TASK >>
This exercise calls for retyping every line below exactly, with the images omitted.
*** Begin section ***
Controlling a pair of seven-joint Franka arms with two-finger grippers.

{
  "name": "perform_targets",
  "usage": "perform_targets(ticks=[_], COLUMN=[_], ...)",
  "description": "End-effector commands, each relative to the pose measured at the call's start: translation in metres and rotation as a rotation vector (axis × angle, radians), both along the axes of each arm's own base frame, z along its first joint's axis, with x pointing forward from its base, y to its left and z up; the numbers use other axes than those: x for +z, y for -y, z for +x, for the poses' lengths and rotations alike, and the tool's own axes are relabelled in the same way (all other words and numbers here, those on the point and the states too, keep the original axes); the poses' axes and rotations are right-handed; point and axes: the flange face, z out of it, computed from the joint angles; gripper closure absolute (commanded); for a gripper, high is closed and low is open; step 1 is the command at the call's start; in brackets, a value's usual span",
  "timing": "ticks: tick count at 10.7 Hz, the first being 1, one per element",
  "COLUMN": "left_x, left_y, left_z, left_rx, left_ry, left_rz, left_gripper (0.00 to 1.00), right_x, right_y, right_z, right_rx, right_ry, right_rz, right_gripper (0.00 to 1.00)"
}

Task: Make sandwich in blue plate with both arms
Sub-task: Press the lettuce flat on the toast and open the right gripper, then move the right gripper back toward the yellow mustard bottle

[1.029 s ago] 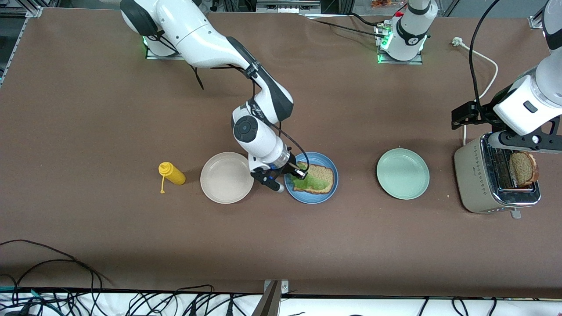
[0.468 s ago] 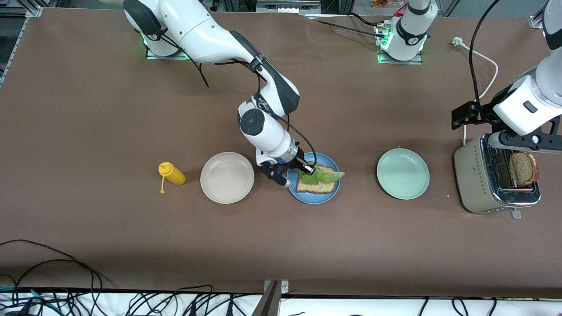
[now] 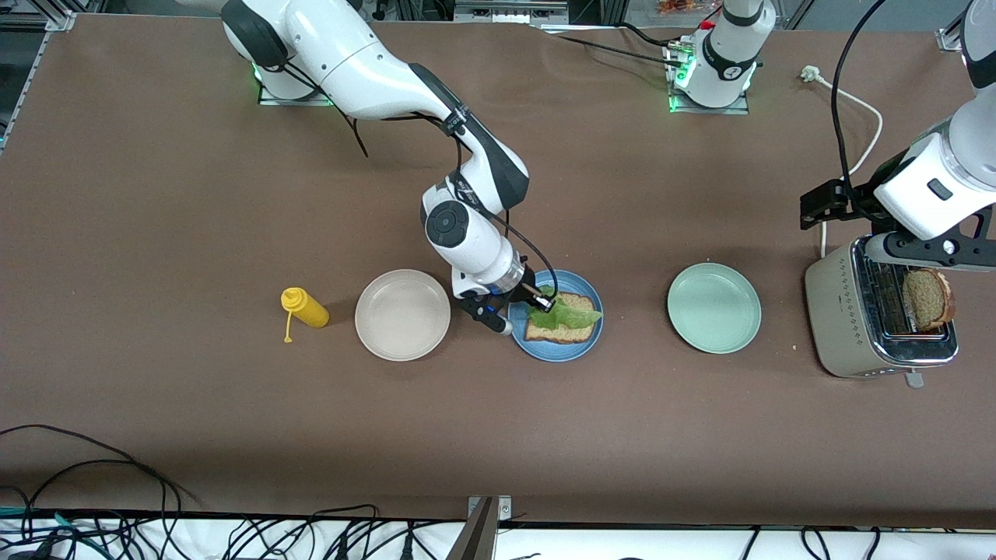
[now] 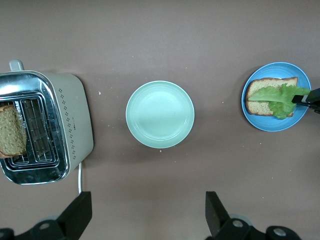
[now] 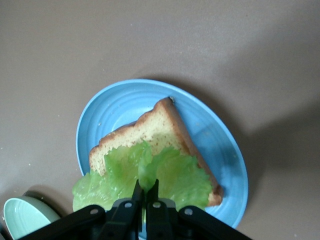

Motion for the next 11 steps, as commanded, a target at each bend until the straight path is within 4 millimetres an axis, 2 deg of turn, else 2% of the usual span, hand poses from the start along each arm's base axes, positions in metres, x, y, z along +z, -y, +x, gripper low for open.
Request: perform_targets(ticks=[1, 4, 7, 9, 11], left_x=[0.007, 0.007, 0.007, 0.007, 0.007], left_y=[-0.001, -0.001, -0.002, -0.002, -0.002], left_z=[-0.003, -0.003, -0.003, -0.003, -0.003], left_rx=[-0.005, -0.006, -0.005, -0.005, -0.005], left_ry=[0.001, 0.001, 0.001, 0.001, 0.001], left_rz=[0.014, 0.016, 0.014, 0.016, 0.014], left_gripper=[0.0, 0.0, 0.0, 0.0, 0.0], right_x=[-0.006, -0.001, 0.022, 0.048, 0.08], right_y=[-0.003, 0.006, 0.019, 0.04, 0.084], right_z=[0.001, 0.003, 0.007, 0.018, 0.027], right_rx=[0.048, 0.179, 0.275, 0.351, 0.469], right_ry=[0.056, 0.048, 0.015, 0.005, 0.002], right_rz=[0.003, -0.064, -0.115, -0.132, -0.15], right_gripper=[0.01, 0.0, 0.0, 0.0, 0.0])
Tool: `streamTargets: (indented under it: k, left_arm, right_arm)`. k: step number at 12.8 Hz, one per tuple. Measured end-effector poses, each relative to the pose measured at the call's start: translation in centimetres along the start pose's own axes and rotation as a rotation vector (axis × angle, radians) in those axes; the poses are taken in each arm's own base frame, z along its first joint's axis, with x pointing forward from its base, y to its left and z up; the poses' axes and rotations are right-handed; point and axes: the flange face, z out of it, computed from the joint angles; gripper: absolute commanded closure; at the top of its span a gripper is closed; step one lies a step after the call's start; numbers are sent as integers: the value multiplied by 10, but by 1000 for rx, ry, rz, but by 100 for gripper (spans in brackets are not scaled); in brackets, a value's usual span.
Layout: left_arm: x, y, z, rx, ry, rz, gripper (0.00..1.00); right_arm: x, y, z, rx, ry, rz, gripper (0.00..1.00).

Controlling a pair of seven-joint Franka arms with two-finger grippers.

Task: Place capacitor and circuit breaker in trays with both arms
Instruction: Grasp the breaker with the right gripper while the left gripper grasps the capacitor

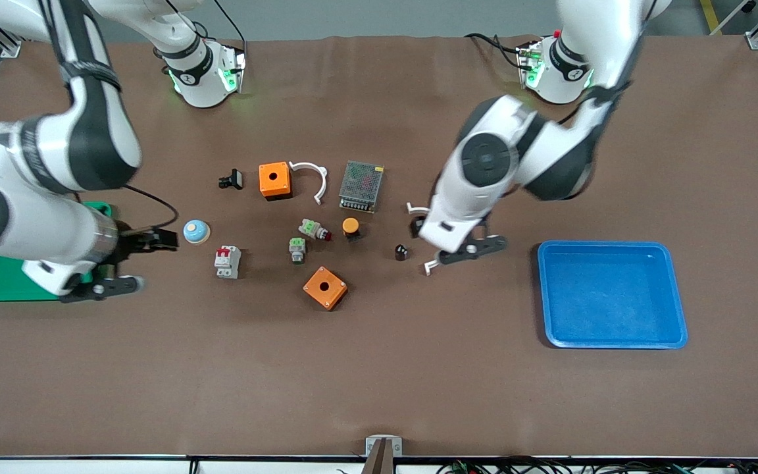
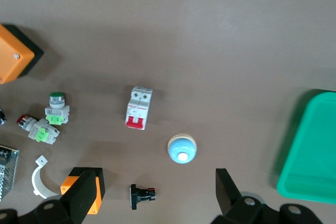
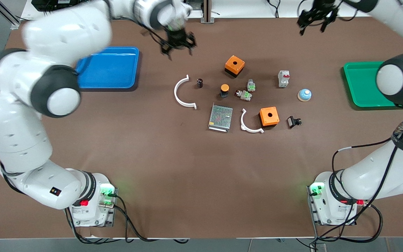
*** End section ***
EXPECTED ANSWER >>
Controlling a pair of seven-joint Franka arms with two-finger grippers.

{
  "name": "perform_targets",
  "usage": "perform_targets(ticks=[_], COLUMN=[_], ...)",
  "description": "End-effector commands, each relative to the pose measured at the call's start: translation in metres and rotation as a rotation vector (axis × angle, radians), both along the axes of each arm's own base frame, z along its first joint's axis, with x pointing forward from its base, y to its left and z up; the numbers use other axes than those: x for +z, y for -y, z for +x, for the poses' lengths and rotations alike, and the tool's own axes are relabelled in the same way (all other words and numbers here, those on the point and the states too, keep the original axes); the poses' axes and rotations are right-handed; point and axes: the flange face, z out of it, computed from the joint angles; gripper closure absolute (commanded); for a gripper, high is closed and low is open; step 1 is the command at the call's start; in brackets, a value's usual span",
  "timing": "ticks: tick count at 10.7 Hz, the first being 1, one per element",
  "COLUMN": "left_x, left_y, left_z, left_rx, left_ry, left_rz, left_gripper (0.00 to 1.00), right_x, right_y, right_z, right_rx, right_ry, right_rz, right_gripper (0.00 to 1.00)"
}

Task: Make sandwich in blue plate with both arms
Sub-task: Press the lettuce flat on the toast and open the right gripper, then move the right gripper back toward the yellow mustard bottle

[1.029 s ago] 
[0.468 s ago] 
[now] 
[now] 
[now] 

Motion for the next 11 steps, as commanded, a target at each bend until the straight path is within 4 millimetres an axis, 2 deg of turn, else 2% of the usual span, hand poses from the start along each arm's base axes, positions in metres, x, y, z along +z, -y, +x, gripper low for open.
Request: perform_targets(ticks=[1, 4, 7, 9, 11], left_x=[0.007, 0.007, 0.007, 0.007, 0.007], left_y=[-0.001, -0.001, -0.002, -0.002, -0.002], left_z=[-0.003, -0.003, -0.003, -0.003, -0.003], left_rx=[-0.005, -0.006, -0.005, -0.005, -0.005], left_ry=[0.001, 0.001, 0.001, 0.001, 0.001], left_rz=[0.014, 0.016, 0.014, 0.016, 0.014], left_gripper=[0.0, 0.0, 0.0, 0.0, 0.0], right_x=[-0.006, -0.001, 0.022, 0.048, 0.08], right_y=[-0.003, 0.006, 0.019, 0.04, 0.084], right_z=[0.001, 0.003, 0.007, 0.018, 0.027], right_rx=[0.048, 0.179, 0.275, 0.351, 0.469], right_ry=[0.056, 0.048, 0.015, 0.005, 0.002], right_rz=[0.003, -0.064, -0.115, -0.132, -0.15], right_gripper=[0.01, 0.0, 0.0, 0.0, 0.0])
Tool: `streamTargets: (indented under it: k, left_arm, right_arm)`. k: step number at 12.8 Hz, one per tuple. Measured end-effector poses, each relative to the pose measured at the call's start: translation in centimetres along the start pose's own axes and rotation as a rotation vector (axis × angle, radians) in those axes; the poses are taken in each arm's own base frame, z along its first joint's axis, with x pointing forward from its base, y to its left and z up; the poses' axes and rotations are right-handed; point and axes: the flange face, z out of it, computed from the joint angles; gripper: absolute commanded closure; at the top of its span a gripper is closed; step one lies a step after the call's start; numbers are sent as integers: the value multiplied by 10, but by 1000 for rx, ry, rz, but by 100 for gripper (spans in brackets are not scaled); in brackets, a value's usual span.
Layout: left_arm: x, y, z, rx, ry, rz, gripper (0.00..1.00); right_arm: x, y, z, rx, ry, rz, gripper (0.00..1.00).

Controlling a pair of seven-joint Franka arms with two-finger grippers.

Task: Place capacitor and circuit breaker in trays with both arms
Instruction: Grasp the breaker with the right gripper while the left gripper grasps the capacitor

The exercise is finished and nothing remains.